The Atacama Cosmology Telescope: A Measurement of the Cosmic Microwave Background Power Spectrum at 148 and 218 GHz from the 2008 Southern Survey
Sudeep Das, Tobias A. Marriage, Peter A. R. Ade, Paula Aguirre, Mandana Amir, John W. Appel, L. Felipe Barrientos, Elia S. Battistelli, J. Richard Bond, Ben Brown, Bryce Burger, Jay Chervenak, Mark J. Devlin, Simon R. Dicker, W. Bertrand Doriese, Joanna Dunkley, Rolando Dünner, Thomas Essinger-Hileman, Ryan P. Fisher, Joseph W. Fowler, Amir Hajian, Mark Halpern, Matthew Hasselfield, Carlos Hernández-Monteagudo, Gene C. Hilton, Matt Hilton, Adam D. Hincks, Renée Hlozek, Kevin M. Huffenberger, David H. Hughes, John P. Hughes, Leopoldo Infante, Kent D. Irwin, Jean Baptiste Juin, Madhuri Kaul, Jeff Klein, Arthur Kosowsky, Judy M Lau, Michele Limon, Yen-Ting Lin, Robert H. Lupton, Danica Marsden, Krista Martocci, Phil Mauskopf, Felipe Menanteau, Kavilan Moodley, Harvey Moseley, Calvin B. Netterfield, Michael D. Niemack, Michael R. Nolta, Lyman A. Page, Lucas Parker, Bruce Partridge, Beth Reid, Neelima Sehgal, Blake D. Sherwin, Jon Sievers, David N. Spergel, Suzanne T. Staggs, Daniel S. Swetz, Eric R. Switzer, Robert Thornton, Hy Trac, Carole Tucker, Ryan Warne, Ed Wollack, Yue Zhao
TL;DR
ACT measures the CMB power spectrum at 148 and 218 GHz from the 2008 Southern Survey, spanning $500<\ell<10{,}000$, and resolves the second through seventh acoustic peaks.

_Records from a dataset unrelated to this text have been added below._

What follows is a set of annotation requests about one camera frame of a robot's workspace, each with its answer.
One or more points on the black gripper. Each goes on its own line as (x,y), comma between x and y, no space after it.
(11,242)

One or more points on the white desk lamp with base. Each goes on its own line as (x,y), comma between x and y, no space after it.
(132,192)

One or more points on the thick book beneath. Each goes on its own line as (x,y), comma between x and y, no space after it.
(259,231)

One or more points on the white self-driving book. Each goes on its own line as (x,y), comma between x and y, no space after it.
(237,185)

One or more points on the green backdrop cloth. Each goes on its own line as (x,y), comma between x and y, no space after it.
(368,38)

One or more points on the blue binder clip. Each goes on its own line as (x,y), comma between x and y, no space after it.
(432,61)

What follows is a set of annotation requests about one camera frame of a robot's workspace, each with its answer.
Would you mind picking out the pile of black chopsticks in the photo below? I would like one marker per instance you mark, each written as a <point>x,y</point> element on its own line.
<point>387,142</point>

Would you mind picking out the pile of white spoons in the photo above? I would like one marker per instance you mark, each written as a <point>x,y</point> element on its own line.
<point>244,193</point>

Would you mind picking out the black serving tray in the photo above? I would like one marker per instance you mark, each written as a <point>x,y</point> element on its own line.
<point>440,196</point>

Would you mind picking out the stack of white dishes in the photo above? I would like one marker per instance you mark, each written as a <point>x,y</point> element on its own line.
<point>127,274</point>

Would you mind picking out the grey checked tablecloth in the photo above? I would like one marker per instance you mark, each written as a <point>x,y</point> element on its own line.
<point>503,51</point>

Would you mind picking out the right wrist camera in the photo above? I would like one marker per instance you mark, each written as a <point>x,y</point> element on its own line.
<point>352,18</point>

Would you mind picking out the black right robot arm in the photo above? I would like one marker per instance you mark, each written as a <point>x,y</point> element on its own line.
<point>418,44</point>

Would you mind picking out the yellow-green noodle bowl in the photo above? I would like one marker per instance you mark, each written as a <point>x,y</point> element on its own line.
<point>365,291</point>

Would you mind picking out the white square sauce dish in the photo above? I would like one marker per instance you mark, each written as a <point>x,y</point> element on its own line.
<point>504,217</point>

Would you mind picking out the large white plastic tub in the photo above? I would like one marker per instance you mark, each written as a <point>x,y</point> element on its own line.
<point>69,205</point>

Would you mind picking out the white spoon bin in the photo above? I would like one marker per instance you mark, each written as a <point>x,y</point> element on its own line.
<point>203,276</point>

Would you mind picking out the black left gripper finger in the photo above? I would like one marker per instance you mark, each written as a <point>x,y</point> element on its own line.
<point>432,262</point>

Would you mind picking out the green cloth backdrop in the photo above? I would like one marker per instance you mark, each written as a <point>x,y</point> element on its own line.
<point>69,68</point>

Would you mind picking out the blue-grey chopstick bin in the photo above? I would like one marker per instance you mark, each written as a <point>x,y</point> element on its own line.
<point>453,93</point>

The analysis uses four patches with four splits each, employing high-pass filtering, prewhitening, and exact mode-coupling corrections to produce unbiased, cross- and auto-spectra across multipoles. They detect gravitational lensing at $2.8\sigma$, constrain foregrounds such as dusty galaxies and SZ contributions, and reveal a faint Galactic dust signal, all while anchoring calibration to WMAP and Uranus. The results test ΛCDM with high-precision small-scale measurements and provide publicly releasable data for community use.
Abstract
We present measurements of the cosmic microwave background (CMB) power spectrum made by the Atacama Cosmology Telescope at 148 GHz and 218 GHz, as well as the cross-frequency spectrum between the two channels. Our results clearly show the second through the seventh acoustic peaks in the CMB power spectrum. The measurements of these higher-order peaks provide an additional test of the ΛCDM cosmological model. At l > 3000, we detect power in excess of the primary anisotropy spectrum of the CMB. At lower multipoles 500 < l < 3000, we find evidence for gravitational lensing of the CMB in the power spectrum at the 2.8σ level. We also detect a low level of Galactic dust in our maps, which demonstrates that we can recover known faint, diffuse signals.